Steven Soderbergh
Steven Soderbergh directs a cast full of A-list Hollywood celebrities in the recently released Contagion. Playing into fears that to some extent are natural, while at the same time too often stoked of late by government fearmongers, it tells the story of a new virus that spreads quickly and wreaks havoc on the human race. Some very recognizable faces of the Hollywood elite turn splotchy and froth at the mouth.
Comparisons will be made to Wolfgang Petersen’s Outbreak, but beyond the subject matter and big name actors, they do not much resemble one another. Contagion is either a well-researched and realistic movie about the response to a worldwide infectious disease — especially realistic at the level of government agencies like WHO and CDC — a carefully crafted fraud that makes you think it is, or a mix of the two. There are multiple storylines and it feels, at times, like a documentary. Outbreak is more fanciful and less earnest, investing little effort and less concern in realism but a good deal more in story.
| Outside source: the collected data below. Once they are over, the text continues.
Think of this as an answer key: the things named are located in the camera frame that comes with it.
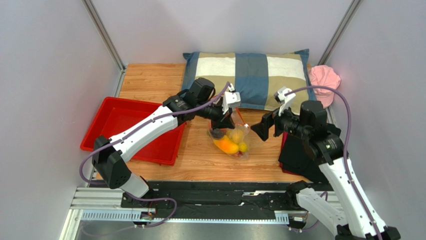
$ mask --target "yellow fruit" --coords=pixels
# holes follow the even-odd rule
[[[221,139],[213,139],[213,143],[227,154],[235,154],[240,149],[239,146],[226,135]]]
[[[245,153],[245,152],[247,152],[249,150],[249,146],[247,146],[247,144],[242,141],[242,142],[239,143],[239,150],[242,153]]]
[[[232,139],[234,143],[239,144],[244,138],[244,132],[241,129],[236,128],[232,130],[229,137]]]

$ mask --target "pillow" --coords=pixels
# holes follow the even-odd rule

All things considered, I would say that Outbreak is the superior work, but Contagion is good in every aspect in which — one gets the feeling — it bothered to put in some elbow grease and is worth a viewing at the theater.
Where did it put this elbow grease? In the shots, in the blocking, in the photography, in the acting, in the editing — everywhere but the script. As one would expect from a Soderbergh film, it is well shot. Everything around the story works at a higher level than what you usually find in theaters nowadays. It has a good solid skeleton, healthy skin, strong muscles, even a brain, but it lacks a heart.
Perhaps it is a bit unfair to say that no elbow grease was spent on the script. I do not mean to give the impression that the screenwriter was incompetent. It was, as I said, either a well-researched flick or a good facsimile, either of which takes some work and skill. However, the type of story it tells, and the time it has to tell it, limit how emotionally invested we can become in the characters, which in turn limits how engrossed we can be in the action, the obstacles, and the resolution.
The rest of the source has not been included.